Spotlight: Working Collectively

Ceramics Monthly: When you are working together in your studio at Kyle’s house, how do you start the process of planning new pieces, and how do you divide tasks when working on pieces?

Kyle and Kelly Phelps: We are Associate Professors at private Catholic universities in Ohio. Kelly is an Associate Professor and Chair at Xavier University in Cincinnati and oversees the sculpture department and Kyle is an Associate Professor at the University of Dayton and head of the ceramics department.

We are identical twin brothers and grew up in a small factory town in New Castle, Indiana. We developed our work ethic after working in the local factory with family members. We both agree that the experience working collectively on the assembly line helped forge our strong work ethic and productivity in the studio. In the studio, we typically work side by side on many pieces simultaneously. Many hands performing many different tasks in harmony—well almost in harmony. There are the occasional outburst of curse words and arguments that one would expect from (twin) siblings, but “the machine” always manages to move forward.
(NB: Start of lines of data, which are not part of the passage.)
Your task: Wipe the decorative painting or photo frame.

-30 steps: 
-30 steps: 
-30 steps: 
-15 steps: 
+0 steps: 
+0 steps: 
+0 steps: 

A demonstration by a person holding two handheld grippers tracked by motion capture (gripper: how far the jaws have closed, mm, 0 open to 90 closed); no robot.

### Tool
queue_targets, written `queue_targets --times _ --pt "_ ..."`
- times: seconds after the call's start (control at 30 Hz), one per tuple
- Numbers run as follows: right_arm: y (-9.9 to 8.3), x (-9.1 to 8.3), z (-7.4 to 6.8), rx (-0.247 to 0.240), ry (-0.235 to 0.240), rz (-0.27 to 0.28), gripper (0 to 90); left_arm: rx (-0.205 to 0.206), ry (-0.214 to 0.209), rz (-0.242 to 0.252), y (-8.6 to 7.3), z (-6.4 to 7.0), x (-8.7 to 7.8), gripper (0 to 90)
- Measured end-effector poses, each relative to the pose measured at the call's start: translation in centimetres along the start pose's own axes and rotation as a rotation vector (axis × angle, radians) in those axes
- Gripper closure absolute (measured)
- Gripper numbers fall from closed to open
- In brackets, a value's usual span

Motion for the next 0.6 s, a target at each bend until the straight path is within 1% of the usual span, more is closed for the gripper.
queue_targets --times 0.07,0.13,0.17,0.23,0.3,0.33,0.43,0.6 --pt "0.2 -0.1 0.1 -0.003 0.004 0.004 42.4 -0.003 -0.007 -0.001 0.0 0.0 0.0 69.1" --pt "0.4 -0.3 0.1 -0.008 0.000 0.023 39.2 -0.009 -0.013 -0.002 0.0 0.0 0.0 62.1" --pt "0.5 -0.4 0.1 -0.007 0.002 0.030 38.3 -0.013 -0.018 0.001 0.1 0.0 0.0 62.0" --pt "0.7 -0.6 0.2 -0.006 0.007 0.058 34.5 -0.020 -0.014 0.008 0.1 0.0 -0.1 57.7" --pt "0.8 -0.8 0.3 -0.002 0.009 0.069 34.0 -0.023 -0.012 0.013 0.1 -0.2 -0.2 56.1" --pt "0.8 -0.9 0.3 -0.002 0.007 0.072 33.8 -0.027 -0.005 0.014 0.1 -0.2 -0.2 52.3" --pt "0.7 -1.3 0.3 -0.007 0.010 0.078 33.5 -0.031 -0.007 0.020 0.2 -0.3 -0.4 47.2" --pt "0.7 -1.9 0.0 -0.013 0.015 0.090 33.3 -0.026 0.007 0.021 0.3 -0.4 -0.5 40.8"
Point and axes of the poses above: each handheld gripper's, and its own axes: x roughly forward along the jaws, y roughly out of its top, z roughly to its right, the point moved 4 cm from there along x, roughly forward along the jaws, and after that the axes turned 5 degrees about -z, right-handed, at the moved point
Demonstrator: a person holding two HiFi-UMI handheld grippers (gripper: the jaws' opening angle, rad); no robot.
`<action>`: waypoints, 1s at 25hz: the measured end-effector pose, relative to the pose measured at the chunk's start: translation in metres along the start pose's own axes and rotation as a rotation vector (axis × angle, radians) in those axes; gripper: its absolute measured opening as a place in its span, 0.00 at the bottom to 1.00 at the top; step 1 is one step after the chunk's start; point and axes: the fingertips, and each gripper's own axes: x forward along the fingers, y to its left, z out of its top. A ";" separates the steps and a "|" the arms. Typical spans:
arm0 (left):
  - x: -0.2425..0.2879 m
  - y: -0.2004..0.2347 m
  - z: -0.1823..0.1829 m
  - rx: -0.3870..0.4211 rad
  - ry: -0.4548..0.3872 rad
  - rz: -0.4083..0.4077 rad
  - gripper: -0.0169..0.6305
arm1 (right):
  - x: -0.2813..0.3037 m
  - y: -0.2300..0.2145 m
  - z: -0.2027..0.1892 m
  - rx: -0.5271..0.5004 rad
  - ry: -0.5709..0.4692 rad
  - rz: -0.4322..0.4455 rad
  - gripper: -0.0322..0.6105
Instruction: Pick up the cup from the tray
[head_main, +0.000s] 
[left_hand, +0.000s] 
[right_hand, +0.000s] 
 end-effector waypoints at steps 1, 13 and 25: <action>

We can both perform each others’ task interchangeably and often think of ourselves as one person that just happens to be in two separate bodies. Because our work is completed in a collaborative nature, there is no singular authorship. We sign pieces with our shared initials—K.E.P.

Typically, news of a factory closing begins our process. The working-class struggle is central to our work. When we are in the studio, we begin each new piece with intensive research, which includes numerous sketches, photographs, and interviews. Once a site has been identified and researched, we collect artifacts from the site (found objects) to incorporate into each composition. The found objects help achieve a sense of authenticity (time, place, history) to the work. These objects are then juxtaposed with handcrafted ceramic figures central to each narrative.